Your instructions. The listing below holds a line with "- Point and" and a line with "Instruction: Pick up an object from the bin". Reproduce those two lines exactly, plus everything between them.

Information.
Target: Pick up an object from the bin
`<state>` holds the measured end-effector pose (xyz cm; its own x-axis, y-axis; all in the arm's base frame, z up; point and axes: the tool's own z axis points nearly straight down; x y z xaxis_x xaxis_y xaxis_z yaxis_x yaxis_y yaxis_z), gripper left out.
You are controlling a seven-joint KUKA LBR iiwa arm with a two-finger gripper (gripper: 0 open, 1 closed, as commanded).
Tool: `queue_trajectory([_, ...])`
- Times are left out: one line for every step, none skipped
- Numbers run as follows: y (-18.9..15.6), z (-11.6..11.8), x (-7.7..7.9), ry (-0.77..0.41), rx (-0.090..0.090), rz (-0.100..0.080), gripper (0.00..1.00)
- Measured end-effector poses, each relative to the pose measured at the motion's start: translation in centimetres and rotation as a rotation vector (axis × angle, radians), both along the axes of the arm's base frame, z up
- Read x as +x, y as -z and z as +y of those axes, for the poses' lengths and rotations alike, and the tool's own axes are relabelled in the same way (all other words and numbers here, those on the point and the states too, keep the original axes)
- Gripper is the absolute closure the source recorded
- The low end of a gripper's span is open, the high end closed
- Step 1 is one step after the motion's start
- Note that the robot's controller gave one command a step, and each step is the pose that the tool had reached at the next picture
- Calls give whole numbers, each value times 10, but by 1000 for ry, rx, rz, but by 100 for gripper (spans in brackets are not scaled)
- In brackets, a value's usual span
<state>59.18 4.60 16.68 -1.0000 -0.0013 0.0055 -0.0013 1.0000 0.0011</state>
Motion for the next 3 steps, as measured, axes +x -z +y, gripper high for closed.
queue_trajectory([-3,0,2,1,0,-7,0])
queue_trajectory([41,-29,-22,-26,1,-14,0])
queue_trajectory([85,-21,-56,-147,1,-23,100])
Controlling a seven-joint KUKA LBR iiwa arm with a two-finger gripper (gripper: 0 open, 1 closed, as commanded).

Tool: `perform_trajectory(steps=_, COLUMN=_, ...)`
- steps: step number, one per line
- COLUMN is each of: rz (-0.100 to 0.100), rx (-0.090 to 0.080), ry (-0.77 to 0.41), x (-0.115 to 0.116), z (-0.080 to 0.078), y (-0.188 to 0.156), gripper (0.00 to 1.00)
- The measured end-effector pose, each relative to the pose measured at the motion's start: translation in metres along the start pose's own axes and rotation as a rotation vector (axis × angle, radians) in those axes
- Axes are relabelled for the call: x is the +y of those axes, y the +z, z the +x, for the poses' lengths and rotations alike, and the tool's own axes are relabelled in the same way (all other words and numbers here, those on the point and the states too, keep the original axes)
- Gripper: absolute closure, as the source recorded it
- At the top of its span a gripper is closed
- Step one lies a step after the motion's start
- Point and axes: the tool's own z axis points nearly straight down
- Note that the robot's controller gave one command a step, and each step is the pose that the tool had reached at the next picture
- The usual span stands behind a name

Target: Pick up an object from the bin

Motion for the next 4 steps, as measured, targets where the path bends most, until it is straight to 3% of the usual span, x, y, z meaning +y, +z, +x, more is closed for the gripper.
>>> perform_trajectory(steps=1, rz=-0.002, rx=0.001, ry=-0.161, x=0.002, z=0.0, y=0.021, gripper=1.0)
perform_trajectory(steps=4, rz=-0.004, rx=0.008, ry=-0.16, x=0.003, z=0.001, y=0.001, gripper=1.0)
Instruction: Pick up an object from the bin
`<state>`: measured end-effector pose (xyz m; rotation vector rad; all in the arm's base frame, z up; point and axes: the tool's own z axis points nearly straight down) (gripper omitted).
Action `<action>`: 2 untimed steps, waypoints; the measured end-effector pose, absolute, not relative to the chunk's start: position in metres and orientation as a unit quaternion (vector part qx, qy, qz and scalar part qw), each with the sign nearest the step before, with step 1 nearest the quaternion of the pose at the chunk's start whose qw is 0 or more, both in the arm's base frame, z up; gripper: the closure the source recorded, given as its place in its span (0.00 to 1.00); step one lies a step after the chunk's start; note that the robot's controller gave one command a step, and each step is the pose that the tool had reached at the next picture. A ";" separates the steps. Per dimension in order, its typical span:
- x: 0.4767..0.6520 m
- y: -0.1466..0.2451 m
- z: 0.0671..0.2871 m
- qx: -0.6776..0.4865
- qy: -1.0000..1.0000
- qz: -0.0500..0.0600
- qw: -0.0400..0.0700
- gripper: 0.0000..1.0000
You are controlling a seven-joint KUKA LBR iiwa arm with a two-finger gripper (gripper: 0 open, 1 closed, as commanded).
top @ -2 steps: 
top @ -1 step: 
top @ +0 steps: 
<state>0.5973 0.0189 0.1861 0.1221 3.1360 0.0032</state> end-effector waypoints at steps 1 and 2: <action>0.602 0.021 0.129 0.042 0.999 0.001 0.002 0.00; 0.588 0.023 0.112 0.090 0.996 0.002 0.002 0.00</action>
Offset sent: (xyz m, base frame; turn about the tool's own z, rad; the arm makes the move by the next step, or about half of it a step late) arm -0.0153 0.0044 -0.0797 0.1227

Written response.
- Point and axes: the tool's own z axis points nearly straight down
- Note that the robot's controller gave one command a step, and each step is the pose that the tool had reached at the next picture
- The usual span stands behind a name

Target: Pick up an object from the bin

Motion for the next 4 steps, as measured, targets where the path bends most, until it is straight to 3% of the usual span, x, y, z meaning +y, +z, +x, more is closed for the gripper.
>>> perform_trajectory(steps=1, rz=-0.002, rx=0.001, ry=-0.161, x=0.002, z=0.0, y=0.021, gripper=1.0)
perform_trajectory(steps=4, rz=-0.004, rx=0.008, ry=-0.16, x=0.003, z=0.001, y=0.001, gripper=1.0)
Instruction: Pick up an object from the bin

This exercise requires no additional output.